Leverage allows you to trade with money that you don’t have. Without going into the actual reality of this when it comes to spot FOREX: in effect the broker is “lending” you the money (the difference required).
In other words:
At 1:1 leverage or 0% (no leverage) if the margin requirement to open a certain position would be $10 000 then you would need $10 000 in order to open that position.
At 10:1 leverage or 10%: you would only need $1 000 to open the same position described above. But here’s the problem: because of leverage you are now able to open a FAR larger position. So the amount of money that you are going to make or lose is amplified proportionately. So inevitably what happens is that new traders take far larger positions that they should, simply because they can, and will always blow up their accounts and obviously lose their capital.
Best advice and practice: go for an ABSOLUTE MAXIMUM 30:1 or 3.33% leverage and you will not be sorry in the long run (and 10:1 or 10% is even better) (and NO leverage is first prize).
Problem with the above of course: you need a LOT more capital. And therein lies the secret i.e. if you don’t have enough capital to trade with little to no leverage then walk away until you do have enough. It’s really that simple.
The reason your margin requirement is constantly changing is simply because price is changing.
In the hands of a seasoned professional trader leverage is not an issue (but this being said a seasoned professional trade will not trade with high leverage to begin with).
Thanks for your answer.
Let me ask the question on the other word.
When I open a 1000$ position with 1:50 leverage,
1- Margin (in meta trader) becomes 2 times as high as the margin in 1:100 leverage.(Which means, it decreases my free margin)
2- The margin level becomes 1/2 times the 1:100 leverage (which is bad I think as the lower margin level increases the chance of receiving margin call).
3- The pip value is the same for both leverages (0.1$/pip for 1000$ position)
When we say the leverage is a double edged-sword, I do not understand how it affects my profit or loss and endangers my trading, with considering the fact that the pip value for a specific LOT is the same for every leverage?

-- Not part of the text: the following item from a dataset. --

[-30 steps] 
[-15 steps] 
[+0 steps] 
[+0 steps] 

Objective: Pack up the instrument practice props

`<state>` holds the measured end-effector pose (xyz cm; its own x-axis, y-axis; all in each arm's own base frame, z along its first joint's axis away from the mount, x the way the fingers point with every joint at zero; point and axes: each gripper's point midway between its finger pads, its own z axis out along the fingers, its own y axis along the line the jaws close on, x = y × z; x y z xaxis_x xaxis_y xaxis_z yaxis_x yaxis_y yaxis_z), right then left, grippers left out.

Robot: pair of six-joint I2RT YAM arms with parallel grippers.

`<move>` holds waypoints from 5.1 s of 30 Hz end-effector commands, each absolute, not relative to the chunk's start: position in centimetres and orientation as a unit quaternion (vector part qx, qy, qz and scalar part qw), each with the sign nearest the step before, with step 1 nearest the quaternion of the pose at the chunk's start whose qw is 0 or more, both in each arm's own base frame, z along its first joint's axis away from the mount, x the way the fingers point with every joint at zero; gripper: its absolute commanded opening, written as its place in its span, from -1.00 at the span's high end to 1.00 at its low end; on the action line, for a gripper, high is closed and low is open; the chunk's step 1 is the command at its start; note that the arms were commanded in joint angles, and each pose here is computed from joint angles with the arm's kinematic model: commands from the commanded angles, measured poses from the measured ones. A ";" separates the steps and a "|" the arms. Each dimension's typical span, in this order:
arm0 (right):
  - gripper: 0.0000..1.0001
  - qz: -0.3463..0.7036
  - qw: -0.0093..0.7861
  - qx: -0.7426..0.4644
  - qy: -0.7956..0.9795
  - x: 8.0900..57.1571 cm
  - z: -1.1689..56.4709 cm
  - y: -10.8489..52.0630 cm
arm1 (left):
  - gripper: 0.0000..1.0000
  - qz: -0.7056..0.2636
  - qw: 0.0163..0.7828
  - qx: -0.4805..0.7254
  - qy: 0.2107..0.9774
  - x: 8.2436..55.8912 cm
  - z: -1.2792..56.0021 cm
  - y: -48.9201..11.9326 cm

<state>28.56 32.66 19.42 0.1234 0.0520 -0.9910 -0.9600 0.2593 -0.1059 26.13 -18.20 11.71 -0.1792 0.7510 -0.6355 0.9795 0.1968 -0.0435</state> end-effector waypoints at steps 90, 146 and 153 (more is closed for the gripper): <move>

If nothing else: it’s nice to see the way you’re approaching this.
Correct. The pip value is the same lot for lot. But here’s the problem: with lots of leverage most will look at their available balance and think to themselves “hey: I’ve got all of this free margin so why don’t I open a larger position” or “hey: I’ve got all of this free margin so why don’t I go and open another ten trades on different instruments (pairs)”. Now while you may read this and think “nah: I’ll never do that”. Well??? I hope not. But that would put you in the elite and the top 1% of new traders.
Well, I hope I could control my greed and stay away from those feelings.
But actually I wanted to find the formulas that express why the margin and margin level in 1:50 become 2 times and 1/2, respectively in comparison with 1:100 leverage.
I wanted to know why my margin equals 12.46 in leverage 1:100 and 24.92 in leverage 1:50 when I open the GBP/USD position with 1000$ balance.